The series is an initiative by NewzHook marking the International Day of Persons with Disabilities (IDPD) which is celebrated every year on 3rd December.
Know Jennie Berry
Jennie: I am a full time wheelchair user after an accident in 2017. As I haven’t always been disabled, I found it quite hard to adjust in the early stages and decided to turn to the online disabled community for support.
From this I went on to set up my Instagram account @wheelie_good_life where I talk about my day to day life as a wheelchair user. This account was a platform for me to speak about many issues, as well as find employment!

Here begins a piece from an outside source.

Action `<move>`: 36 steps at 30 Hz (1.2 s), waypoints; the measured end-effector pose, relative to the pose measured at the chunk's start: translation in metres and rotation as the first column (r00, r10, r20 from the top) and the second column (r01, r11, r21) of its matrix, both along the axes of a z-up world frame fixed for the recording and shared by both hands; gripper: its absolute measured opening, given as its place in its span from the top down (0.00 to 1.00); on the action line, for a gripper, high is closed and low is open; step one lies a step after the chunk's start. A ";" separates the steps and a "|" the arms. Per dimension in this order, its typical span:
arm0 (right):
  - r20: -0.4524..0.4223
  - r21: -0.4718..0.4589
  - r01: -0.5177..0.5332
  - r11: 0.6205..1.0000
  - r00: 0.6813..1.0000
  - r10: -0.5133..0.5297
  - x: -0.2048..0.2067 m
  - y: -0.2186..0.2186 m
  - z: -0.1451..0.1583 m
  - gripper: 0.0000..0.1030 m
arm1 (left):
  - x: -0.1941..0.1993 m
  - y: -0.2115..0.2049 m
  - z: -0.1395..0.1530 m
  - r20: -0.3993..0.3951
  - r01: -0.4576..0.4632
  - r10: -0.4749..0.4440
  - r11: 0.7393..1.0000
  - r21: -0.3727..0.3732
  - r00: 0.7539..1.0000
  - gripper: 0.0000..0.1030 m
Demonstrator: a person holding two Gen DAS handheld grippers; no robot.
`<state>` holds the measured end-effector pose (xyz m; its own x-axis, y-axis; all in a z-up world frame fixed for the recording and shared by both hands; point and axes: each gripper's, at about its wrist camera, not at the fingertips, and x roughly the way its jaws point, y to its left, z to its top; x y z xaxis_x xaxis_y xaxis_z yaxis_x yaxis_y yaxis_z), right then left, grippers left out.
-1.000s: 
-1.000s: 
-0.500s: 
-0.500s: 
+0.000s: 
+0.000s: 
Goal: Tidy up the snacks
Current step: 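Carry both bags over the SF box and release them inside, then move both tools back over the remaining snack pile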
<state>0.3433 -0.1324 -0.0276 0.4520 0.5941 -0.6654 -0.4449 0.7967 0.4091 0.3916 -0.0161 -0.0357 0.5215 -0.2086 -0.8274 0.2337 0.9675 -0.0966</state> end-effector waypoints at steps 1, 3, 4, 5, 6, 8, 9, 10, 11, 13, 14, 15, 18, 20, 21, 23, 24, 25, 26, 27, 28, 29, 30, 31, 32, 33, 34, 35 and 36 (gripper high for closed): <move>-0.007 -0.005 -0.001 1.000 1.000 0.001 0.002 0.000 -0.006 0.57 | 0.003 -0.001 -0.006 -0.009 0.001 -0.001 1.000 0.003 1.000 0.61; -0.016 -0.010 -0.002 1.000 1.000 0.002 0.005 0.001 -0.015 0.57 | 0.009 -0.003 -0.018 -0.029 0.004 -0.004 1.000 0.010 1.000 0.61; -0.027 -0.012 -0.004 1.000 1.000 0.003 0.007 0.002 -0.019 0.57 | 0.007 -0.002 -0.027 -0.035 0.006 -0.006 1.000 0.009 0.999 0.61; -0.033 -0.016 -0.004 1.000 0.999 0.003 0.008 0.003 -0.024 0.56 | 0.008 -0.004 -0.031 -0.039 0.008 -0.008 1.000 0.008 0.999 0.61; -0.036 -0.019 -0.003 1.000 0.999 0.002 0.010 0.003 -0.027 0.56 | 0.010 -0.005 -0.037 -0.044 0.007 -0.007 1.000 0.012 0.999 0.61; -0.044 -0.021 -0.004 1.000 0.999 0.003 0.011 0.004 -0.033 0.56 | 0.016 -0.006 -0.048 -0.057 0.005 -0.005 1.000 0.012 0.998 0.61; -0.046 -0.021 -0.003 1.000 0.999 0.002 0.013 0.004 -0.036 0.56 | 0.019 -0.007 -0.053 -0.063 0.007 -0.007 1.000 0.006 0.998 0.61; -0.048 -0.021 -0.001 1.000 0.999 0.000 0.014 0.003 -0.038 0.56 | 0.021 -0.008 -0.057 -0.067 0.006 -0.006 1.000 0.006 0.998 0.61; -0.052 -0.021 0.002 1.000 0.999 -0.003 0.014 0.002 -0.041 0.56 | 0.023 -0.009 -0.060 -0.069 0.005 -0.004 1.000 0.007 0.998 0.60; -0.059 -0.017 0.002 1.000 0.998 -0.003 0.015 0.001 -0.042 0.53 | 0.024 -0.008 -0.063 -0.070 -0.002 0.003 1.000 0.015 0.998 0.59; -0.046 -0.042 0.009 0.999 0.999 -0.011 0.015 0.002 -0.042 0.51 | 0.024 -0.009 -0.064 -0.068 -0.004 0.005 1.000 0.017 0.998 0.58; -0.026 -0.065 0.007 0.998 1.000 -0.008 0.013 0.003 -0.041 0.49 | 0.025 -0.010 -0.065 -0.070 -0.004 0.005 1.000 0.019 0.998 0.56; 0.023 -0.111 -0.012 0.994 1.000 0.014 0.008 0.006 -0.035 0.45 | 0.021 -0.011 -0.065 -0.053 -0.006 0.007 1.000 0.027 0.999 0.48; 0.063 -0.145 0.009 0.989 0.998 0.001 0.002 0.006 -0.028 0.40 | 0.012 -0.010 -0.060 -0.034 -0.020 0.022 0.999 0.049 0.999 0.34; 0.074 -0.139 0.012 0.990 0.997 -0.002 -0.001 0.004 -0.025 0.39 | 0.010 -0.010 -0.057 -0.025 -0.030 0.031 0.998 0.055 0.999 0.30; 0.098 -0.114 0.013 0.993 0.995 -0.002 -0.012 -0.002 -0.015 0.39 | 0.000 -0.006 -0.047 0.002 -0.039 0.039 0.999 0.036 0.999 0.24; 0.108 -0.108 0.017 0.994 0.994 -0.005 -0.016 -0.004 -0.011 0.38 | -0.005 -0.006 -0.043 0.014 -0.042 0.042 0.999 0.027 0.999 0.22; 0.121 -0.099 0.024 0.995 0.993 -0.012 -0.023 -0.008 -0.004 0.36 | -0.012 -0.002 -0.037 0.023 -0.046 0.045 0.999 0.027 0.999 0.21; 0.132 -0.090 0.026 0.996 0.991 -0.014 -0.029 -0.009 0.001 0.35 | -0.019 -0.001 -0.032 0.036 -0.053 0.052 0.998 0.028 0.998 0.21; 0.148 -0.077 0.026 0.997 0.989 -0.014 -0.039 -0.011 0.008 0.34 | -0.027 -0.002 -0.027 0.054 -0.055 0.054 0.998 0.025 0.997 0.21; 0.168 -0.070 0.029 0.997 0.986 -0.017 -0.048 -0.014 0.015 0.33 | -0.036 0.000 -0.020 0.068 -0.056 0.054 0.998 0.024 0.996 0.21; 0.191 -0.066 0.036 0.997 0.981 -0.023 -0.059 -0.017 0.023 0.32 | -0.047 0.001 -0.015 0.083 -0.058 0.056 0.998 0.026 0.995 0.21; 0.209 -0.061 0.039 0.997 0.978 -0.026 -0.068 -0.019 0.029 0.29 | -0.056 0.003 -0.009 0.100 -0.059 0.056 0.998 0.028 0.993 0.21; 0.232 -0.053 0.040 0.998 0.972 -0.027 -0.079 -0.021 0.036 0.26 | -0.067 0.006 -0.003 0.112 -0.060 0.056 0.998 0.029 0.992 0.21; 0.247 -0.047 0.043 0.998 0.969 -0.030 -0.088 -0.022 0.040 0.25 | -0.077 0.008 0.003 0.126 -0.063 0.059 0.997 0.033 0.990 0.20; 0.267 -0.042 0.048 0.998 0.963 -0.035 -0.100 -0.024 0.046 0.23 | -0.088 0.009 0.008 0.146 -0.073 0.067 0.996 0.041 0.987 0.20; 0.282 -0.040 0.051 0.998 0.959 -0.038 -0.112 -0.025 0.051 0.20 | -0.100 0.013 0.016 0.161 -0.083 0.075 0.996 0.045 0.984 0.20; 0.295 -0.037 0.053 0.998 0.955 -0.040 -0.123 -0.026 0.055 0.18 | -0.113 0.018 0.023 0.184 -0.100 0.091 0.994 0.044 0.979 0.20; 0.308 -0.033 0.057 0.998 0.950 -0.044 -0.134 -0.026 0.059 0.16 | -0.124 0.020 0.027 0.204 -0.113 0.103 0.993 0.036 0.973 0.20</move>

I now work remotely for Sociability, an app which helps disabled people find accessible places. The app is designed to allow anyone to search, add or share venues and recognises that every disability is different, as are everyone’s access needs. From this, users are able to make an informed decision as to whether a venue is suitable for them, giving ownership back to the user, rather than deciding what is ‘accessible’ or not.
How did the pandemic affect people with disabilities?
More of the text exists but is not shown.